About this exercise :: Could you copy every line of the data that contains "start"?

=== Begin Enclosure ===

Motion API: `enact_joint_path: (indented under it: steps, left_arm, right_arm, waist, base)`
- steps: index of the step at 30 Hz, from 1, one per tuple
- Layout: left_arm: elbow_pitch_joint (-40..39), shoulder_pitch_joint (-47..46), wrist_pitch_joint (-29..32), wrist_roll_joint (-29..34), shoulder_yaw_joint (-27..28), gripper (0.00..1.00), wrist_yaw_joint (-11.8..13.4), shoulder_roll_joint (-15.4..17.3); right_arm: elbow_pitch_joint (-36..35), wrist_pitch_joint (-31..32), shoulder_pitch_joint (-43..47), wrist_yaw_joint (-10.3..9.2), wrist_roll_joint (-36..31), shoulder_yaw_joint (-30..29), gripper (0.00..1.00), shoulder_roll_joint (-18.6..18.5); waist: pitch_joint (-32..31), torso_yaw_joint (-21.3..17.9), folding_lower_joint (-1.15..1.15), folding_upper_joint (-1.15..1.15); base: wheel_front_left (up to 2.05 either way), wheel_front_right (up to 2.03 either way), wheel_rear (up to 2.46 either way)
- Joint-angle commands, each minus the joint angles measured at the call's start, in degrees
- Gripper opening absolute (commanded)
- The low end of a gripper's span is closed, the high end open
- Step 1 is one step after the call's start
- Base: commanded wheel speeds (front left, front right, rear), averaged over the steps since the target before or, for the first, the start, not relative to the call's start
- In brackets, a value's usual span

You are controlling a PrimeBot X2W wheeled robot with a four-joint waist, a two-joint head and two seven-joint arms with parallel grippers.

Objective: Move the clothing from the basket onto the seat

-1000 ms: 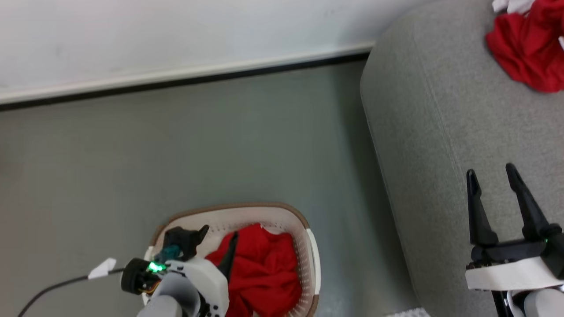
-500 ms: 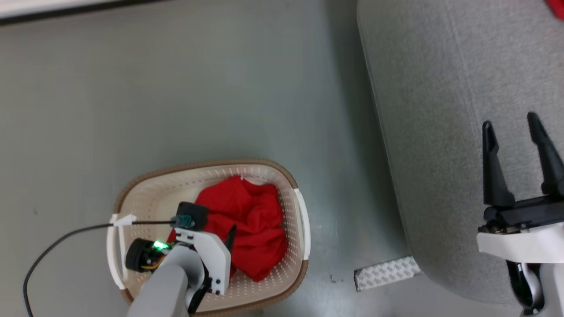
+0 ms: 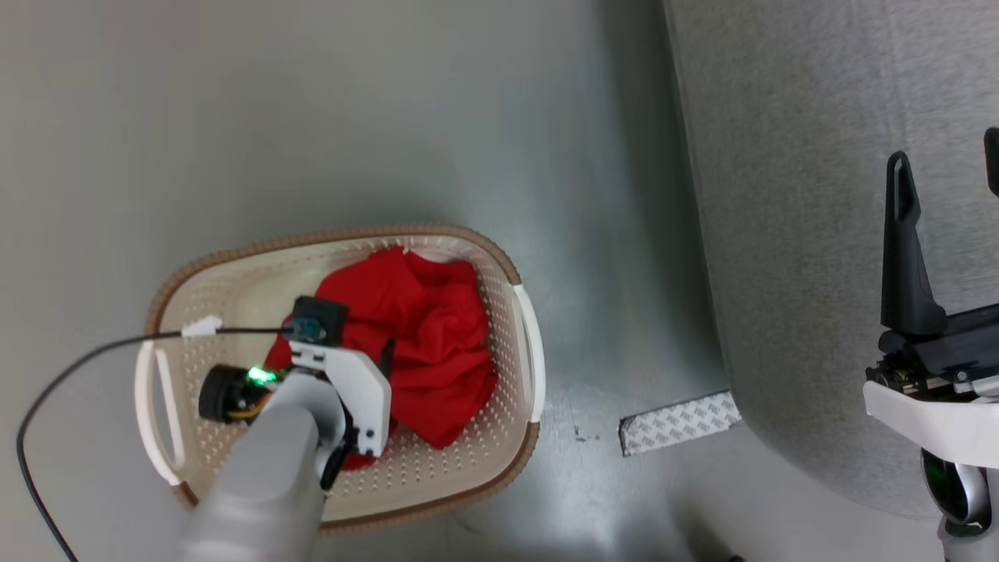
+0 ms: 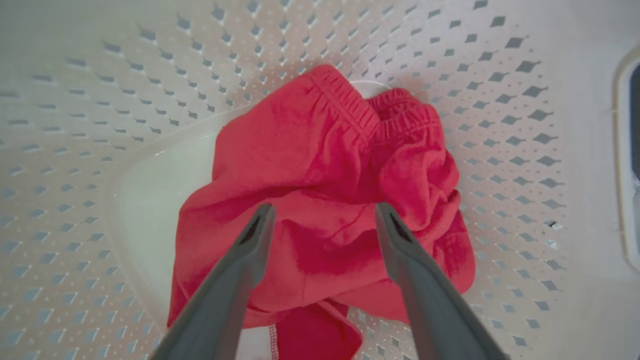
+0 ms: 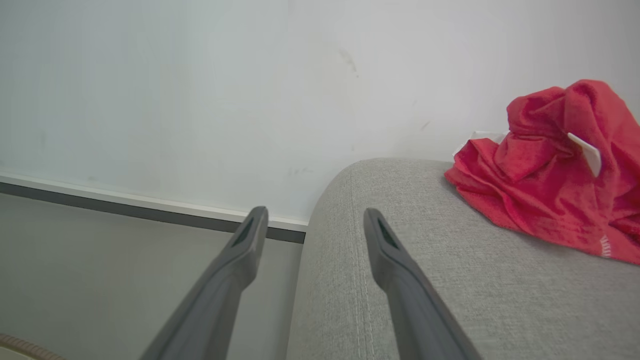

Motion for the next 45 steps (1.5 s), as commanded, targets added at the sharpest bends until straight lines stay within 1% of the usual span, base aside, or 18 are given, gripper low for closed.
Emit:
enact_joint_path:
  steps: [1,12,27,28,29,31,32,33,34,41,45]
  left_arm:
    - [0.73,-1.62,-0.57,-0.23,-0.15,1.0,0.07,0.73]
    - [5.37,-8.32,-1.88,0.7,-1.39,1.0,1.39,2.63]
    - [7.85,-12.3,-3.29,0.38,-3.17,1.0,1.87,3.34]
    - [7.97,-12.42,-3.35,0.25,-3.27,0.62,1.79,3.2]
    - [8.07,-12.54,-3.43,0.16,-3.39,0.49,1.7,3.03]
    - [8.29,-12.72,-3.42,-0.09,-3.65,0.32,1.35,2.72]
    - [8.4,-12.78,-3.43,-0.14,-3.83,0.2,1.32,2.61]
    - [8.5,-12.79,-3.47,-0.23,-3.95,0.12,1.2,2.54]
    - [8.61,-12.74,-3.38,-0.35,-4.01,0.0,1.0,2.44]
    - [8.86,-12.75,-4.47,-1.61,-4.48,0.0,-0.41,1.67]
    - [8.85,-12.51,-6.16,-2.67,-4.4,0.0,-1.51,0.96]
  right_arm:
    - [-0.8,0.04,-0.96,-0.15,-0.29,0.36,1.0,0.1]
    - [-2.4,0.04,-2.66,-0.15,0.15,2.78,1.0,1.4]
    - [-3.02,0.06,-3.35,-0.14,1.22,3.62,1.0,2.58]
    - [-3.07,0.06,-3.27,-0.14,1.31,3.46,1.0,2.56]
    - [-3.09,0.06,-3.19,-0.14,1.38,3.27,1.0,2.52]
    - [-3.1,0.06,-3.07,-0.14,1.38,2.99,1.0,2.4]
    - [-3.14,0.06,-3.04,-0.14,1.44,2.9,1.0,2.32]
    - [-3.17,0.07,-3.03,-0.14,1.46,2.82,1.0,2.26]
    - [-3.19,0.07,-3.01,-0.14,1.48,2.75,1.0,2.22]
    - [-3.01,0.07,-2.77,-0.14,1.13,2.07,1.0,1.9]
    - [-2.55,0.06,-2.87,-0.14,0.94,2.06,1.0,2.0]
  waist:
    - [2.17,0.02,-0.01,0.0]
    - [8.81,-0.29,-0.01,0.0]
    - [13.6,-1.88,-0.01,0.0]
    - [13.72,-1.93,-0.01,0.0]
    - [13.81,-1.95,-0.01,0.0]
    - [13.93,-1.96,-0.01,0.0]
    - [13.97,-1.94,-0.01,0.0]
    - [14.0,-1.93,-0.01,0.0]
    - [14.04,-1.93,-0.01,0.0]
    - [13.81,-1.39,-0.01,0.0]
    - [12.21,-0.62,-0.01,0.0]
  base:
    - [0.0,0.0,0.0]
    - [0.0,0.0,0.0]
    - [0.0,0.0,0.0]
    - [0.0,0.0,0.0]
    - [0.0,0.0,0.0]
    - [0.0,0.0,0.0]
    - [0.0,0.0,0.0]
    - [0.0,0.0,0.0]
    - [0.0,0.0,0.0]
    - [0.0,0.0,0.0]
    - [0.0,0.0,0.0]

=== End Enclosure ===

Worked solution ::
- Joint-angle commands, each minus the joint angles measured at the call's start, in degrees
- Step 1 is one step after the call's start
- Base: commanded wheel speeds (front left, front right, rear), averaged over the steps since the target before or, for the first, the start, not relative to the call's start

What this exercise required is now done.